What you need to do
Using the records provided below, locate and copy each line that contains the word "every".

··· Dataset excerpts ···

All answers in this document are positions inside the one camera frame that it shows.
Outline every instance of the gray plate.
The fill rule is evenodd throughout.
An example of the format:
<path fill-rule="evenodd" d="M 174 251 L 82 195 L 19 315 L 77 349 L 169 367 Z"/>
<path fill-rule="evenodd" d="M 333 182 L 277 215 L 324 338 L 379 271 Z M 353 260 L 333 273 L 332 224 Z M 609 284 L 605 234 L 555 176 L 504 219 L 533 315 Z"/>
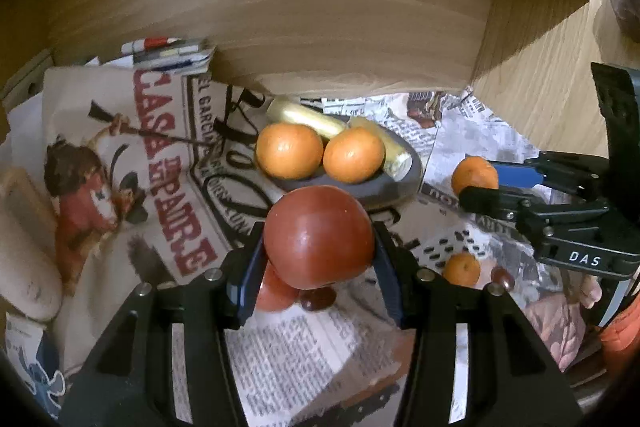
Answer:
<path fill-rule="evenodd" d="M 343 121 L 349 120 L 346 116 L 334 116 Z M 409 172 L 399 182 L 393 181 L 388 174 L 385 174 L 380 170 L 362 183 L 353 185 L 340 183 L 330 178 L 329 175 L 324 172 L 324 168 L 322 166 L 319 166 L 313 176 L 303 180 L 281 180 L 270 176 L 267 177 L 274 185 L 276 185 L 276 187 L 279 187 L 286 192 L 290 192 L 300 187 L 309 187 L 311 185 L 333 185 L 334 187 L 346 190 L 367 210 L 396 204 L 398 201 L 414 196 L 418 192 L 420 182 L 422 181 L 422 165 L 420 163 L 420 156 L 418 156 L 414 148 L 411 147 L 406 140 L 402 139 L 398 134 L 391 130 L 385 129 L 385 131 L 391 138 L 404 147 L 413 159 Z"/>

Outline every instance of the brown ball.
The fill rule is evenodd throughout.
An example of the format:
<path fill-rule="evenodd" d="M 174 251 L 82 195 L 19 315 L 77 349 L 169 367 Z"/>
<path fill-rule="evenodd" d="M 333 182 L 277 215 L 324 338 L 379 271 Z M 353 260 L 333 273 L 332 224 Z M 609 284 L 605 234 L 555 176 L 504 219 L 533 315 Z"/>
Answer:
<path fill-rule="evenodd" d="M 263 238 L 278 276 L 301 290 L 356 277 L 374 253 L 364 208 L 344 190 L 327 185 L 285 194 L 267 214 Z"/>
<path fill-rule="evenodd" d="M 505 267 L 494 266 L 491 270 L 491 282 L 495 282 L 510 292 L 516 285 L 513 275 L 511 275 Z"/>
<path fill-rule="evenodd" d="M 315 290 L 301 290 L 298 302 L 306 312 L 321 312 L 334 305 L 337 293 L 331 286 Z"/>
<path fill-rule="evenodd" d="M 453 171 L 451 188 L 456 196 L 468 186 L 498 188 L 498 171 L 480 156 L 467 156 Z"/>
<path fill-rule="evenodd" d="M 297 123 L 272 123 L 255 144 L 260 169 L 283 180 L 308 178 L 320 166 L 322 152 L 318 133 Z"/>
<path fill-rule="evenodd" d="M 361 183 L 380 168 L 384 159 L 382 140 L 364 127 L 353 127 L 329 140 L 322 165 L 334 180 Z"/>
<path fill-rule="evenodd" d="M 471 253 L 455 253 L 447 260 L 442 276 L 452 284 L 473 288 L 480 279 L 480 263 Z"/>
<path fill-rule="evenodd" d="M 271 263 L 267 263 L 264 270 L 258 299 L 255 301 L 255 307 L 263 312 L 279 312 L 286 310 L 291 306 L 300 294 L 300 290 L 292 288 L 284 283 L 276 270 L 273 269 Z"/>

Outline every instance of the stitch figure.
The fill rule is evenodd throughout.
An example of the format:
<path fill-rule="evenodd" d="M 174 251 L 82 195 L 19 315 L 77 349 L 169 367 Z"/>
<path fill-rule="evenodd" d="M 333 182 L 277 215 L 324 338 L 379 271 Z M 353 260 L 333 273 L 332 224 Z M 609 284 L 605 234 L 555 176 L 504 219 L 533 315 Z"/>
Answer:
<path fill-rule="evenodd" d="M 65 378 L 62 373 L 57 369 L 53 374 L 53 378 L 49 379 L 49 375 L 42 368 L 40 362 L 36 360 L 33 363 L 26 363 L 22 348 L 18 350 L 18 358 L 22 368 L 31 377 L 31 381 L 25 382 L 31 394 L 36 397 L 37 402 L 44 407 L 52 418 L 57 419 L 58 413 L 60 413 L 60 404 L 53 397 L 65 394 Z"/>

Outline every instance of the wrapped cheese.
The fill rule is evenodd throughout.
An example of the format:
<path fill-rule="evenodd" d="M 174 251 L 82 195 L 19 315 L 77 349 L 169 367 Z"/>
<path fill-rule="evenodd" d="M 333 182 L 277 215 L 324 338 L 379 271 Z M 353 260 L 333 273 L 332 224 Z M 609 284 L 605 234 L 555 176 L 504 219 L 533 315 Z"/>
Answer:
<path fill-rule="evenodd" d="M 311 127 L 322 138 L 331 140 L 347 129 L 347 124 L 321 112 L 293 103 L 284 96 L 277 96 L 267 109 L 267 117 L 274 122 L 301 123 Z"/>
<path fill-rule="evenodd" d="M 382 127 L 362 116 L 352 116 L 348 125 L 349 127 L 364 127 L 382 140 L 385 145 L 385 163 L 382 166 L 382 170 L 393 181 L 399 182 L 407 175 L 413 163 L 411 155 L 396 140 L 391 138 Z"/>

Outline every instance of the fabric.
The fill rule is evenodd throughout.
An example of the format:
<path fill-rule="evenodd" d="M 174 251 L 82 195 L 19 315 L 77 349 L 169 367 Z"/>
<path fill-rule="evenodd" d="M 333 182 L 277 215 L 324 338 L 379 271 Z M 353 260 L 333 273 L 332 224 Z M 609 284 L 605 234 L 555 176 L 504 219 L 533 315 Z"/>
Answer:
<path fill-rule="evenodd" d="M 607 371 L 618 375 L 640 347 L 640 294 L 600 333 Z"/>

···

Result for this task
Outline every instance of the gray plate.
Outline every instance of the brown ball.
Outline every instance of the stitch figure.
Outline every instance of the wrapped cheese.
Outline every instance of the fabric.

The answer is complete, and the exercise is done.